# Lemon cake too lemony...



## drirene (Dec 30, 2015)

I made a lemon cake and a lemon cream cheese frosting. Both are in the freezer awaiting their fate. The frosting is delicious, but it may be too sharp for a cake that is already lemon flavored.

The cake will have 4 layers. I was thinking two of them with the lemon frosting and 2 to break it up. But with what?

Whipped cream? Creme patisserie?
Any flavor other than vanilla?

Any ideas? ??? :emoji_lemon: ???


----------



## brianshaw (Dec 18, 2010)

I bake mostly with mild Meyer lemons so too tart is never an issue. In general I can’t imagine “too lemony” because that can be addressed by a thinner slice of cake. 

But Cream Pat sounds like a good option. Better than whipped cream unless it is stabilized. 

But did you freeze the frosting?


----------



## Iceman (Jan 4, 2011)

*"too lemony..."*

NO such thing.


----------



## drirene (Dec 30, 2015)

LOL guys! And thanks, even though I think y'all are just *sourpusses*!

Yes, brianshaw, since it's for the 29th, the frosting is frozen. It's made with 'normal' lemons/rind and a drop or two of Boyajian lemon oil, which was an experiment and I'm not sure I would use again even though it really is delicious. That's what I mean by too strong, as opposed to tart.

I prefer most of my flavors straight, but want to break out of the mold a bit. I found a site that pairs flavors (printed below). Now I'm thinking Cream Pat (Wow! I'm talking Chef shorthand!) with a light almond flavor. Cinnamon or cumin also sound interesting, but risky. Comments?
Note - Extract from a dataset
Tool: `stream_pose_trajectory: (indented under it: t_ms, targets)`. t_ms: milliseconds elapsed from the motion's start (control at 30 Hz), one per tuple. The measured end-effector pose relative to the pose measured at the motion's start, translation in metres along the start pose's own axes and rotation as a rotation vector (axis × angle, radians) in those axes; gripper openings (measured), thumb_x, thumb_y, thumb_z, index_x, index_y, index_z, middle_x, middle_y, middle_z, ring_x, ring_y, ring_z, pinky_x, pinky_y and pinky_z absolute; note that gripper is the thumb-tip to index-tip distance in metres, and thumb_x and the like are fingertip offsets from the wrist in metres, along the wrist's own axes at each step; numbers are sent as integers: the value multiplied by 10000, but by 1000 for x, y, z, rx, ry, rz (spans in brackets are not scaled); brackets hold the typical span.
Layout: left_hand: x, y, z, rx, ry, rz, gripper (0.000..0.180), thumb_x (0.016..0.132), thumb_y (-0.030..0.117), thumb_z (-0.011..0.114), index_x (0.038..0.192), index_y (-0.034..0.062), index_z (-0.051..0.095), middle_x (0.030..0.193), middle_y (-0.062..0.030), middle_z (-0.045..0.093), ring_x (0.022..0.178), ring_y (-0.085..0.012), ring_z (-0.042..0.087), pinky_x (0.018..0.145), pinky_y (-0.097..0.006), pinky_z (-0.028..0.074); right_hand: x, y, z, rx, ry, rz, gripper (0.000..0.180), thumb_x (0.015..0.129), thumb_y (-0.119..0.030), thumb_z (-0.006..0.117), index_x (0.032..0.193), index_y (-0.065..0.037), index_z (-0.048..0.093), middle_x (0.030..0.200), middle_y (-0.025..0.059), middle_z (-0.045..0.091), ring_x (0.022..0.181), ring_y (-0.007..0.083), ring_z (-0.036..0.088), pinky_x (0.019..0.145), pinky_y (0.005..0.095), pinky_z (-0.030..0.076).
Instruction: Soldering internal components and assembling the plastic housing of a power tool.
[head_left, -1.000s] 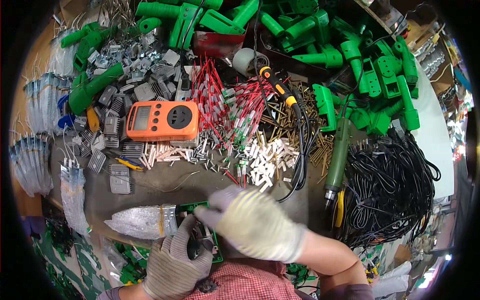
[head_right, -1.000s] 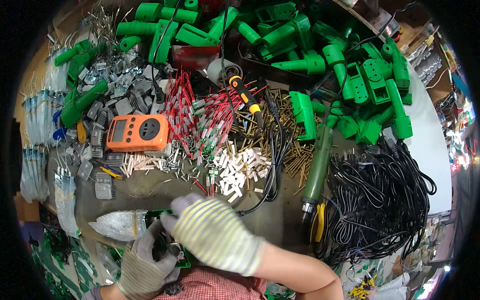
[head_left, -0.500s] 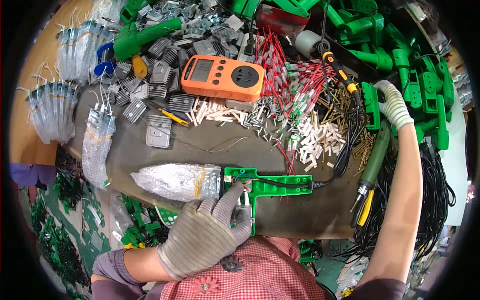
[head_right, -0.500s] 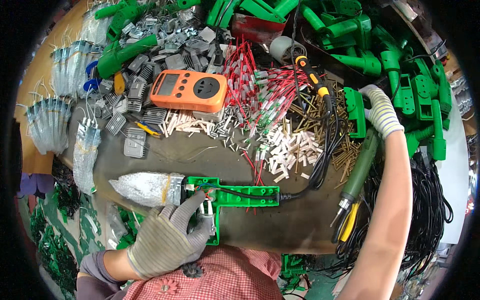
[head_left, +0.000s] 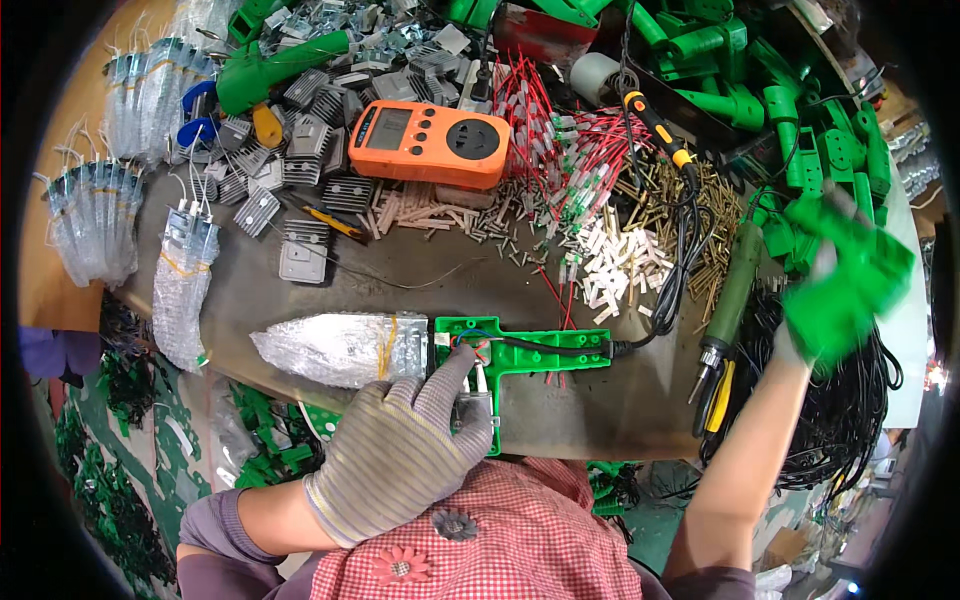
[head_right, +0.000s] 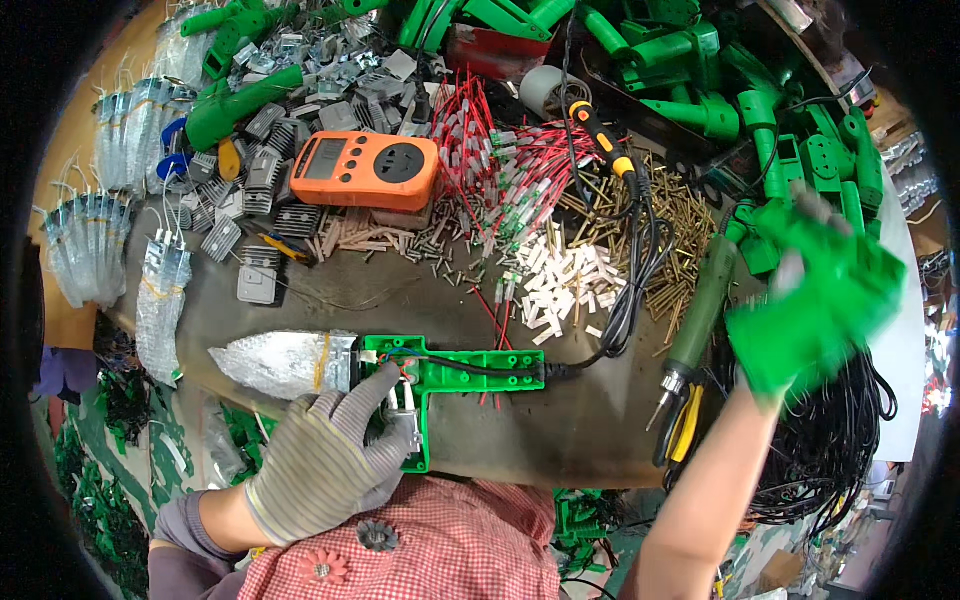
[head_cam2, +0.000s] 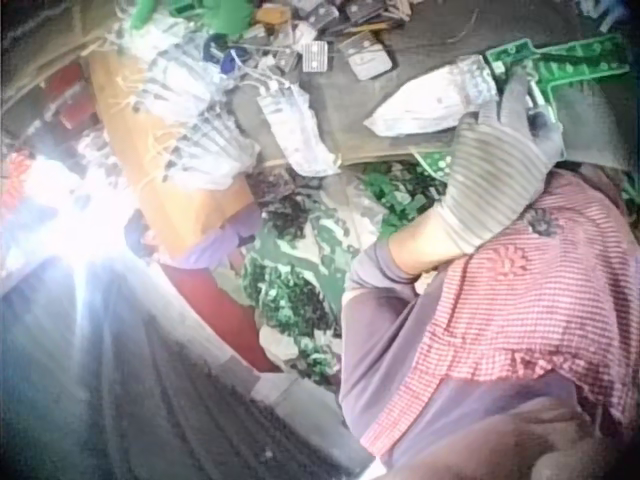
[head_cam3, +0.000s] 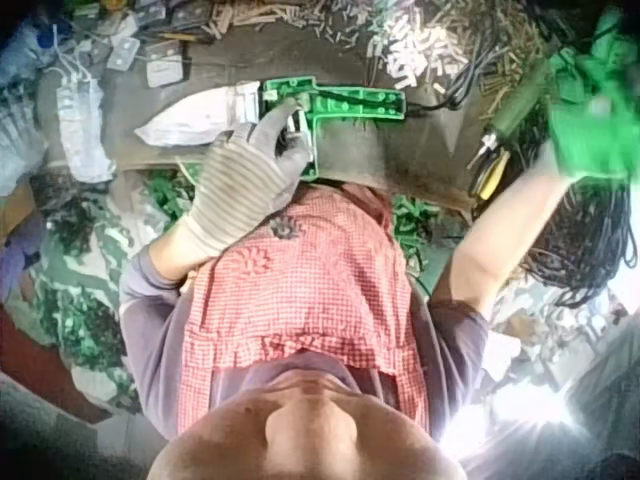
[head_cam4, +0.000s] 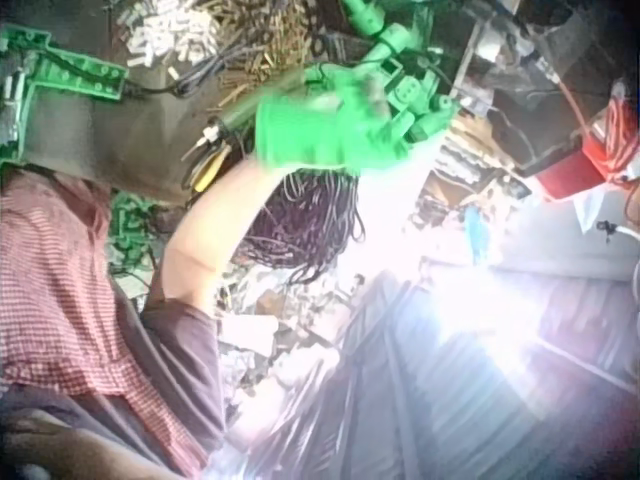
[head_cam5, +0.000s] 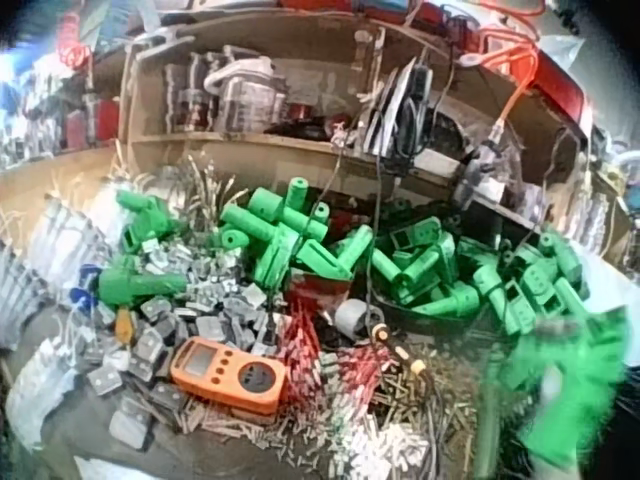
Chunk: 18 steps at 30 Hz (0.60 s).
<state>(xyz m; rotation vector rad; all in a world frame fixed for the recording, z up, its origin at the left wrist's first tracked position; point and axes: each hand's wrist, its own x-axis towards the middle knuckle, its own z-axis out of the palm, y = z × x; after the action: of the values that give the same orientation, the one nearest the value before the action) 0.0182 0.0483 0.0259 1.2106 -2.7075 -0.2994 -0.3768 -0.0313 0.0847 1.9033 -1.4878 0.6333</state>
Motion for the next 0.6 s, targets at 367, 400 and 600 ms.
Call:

*:emoji_lemon: LEMON - *Suggested pairings*
*
Apple, Apricot, Banana, Blackberry, Blueberry, Cherry, Cranberry, Currant, Elderberry, Grapefruit, Grape, Guava, Kumquat, Lime, Mango, Nectarine, Orange, Papaya, Passion Fruit, Pear, Plum, Prune, Quince, Raspberry, Rhubarb, Strawberry

Anise, Cardamom, Cinnamon, Cumin, Ginger, Jasmine, Lavender, Mace, Mint, Tea, Thyme, Vanilla

Gin, Muscat, Rum, White Wine

Almond, Caramel, Chestnut, Coconut, Dark Chocolate, Goat Cheese, Hazelnut, Honey, Mascarpone, Oats, Pecan, Pine Nut, Pistachio, Poppyseed, Ricotta, Walnut


----------



## fatcook (Apr 25, 2017)

I like cream cheese with lemon. 

Mmm, raspberry sounds good too.


----------



## Jain Daugh (Nov 28, 2017)

iceman said:


> *"too lemony..."*
> 
> NO such thing.


I tend to agree with you, however when I made a Lemon Meringue pie for our friends in Germany, the lemons I bought there were NOT Meyers to say the least (from Israel?!?). Myself and the wife of the couple too liked the puckering sour taste, but both her husband, called it a 3-man-pie (one to eat, two to hold him and make him eat). My hubby agreed 

If I were paring lemon with another flavor that flavor would be chocolate!


----------



## Jain Daugh (Nov 28, 2017)

fatcook said:


> I like cream cheese with lemon.
> 
> Mmm, raspberry sounds good too.


Interesting, because to me raspberry is not a flavor I would choose (don't like much really). But pairing raspberry with chocolate is quite popular too, another thing I would not do.


----------



## flipflopgirl (Jun 27, 2012)

I always go with a layer of seedless blackberry jam with my lemon and coconut cakes.

mimi


----------



## drirene (Dec 30, 2015)

I'm almost positive I will do an almond stabilized whipped cream or pastry cream. As usual, I made more cake batter than I needed and tried it with almond whipped cream. It was yummy. Will post a pix if it all works out. Thanks everyone!


----------



## drirene (Dec 30, 2015)

Here's the lemon cake from the 29th. It came out "too lemony" because I used a drop or two of Boyajian lemon oil as well as peel and juice in the cream cheese frosting. I've never used lemon oil so I was a little stunned by the flavor. (Extract optional in recipe.) It was delicious but note for next time: Get the punch from lemon curd instead. Don't be afraid to use more almond in the cream layer to balance the powerful lemon. And, use less sugar in the frosting!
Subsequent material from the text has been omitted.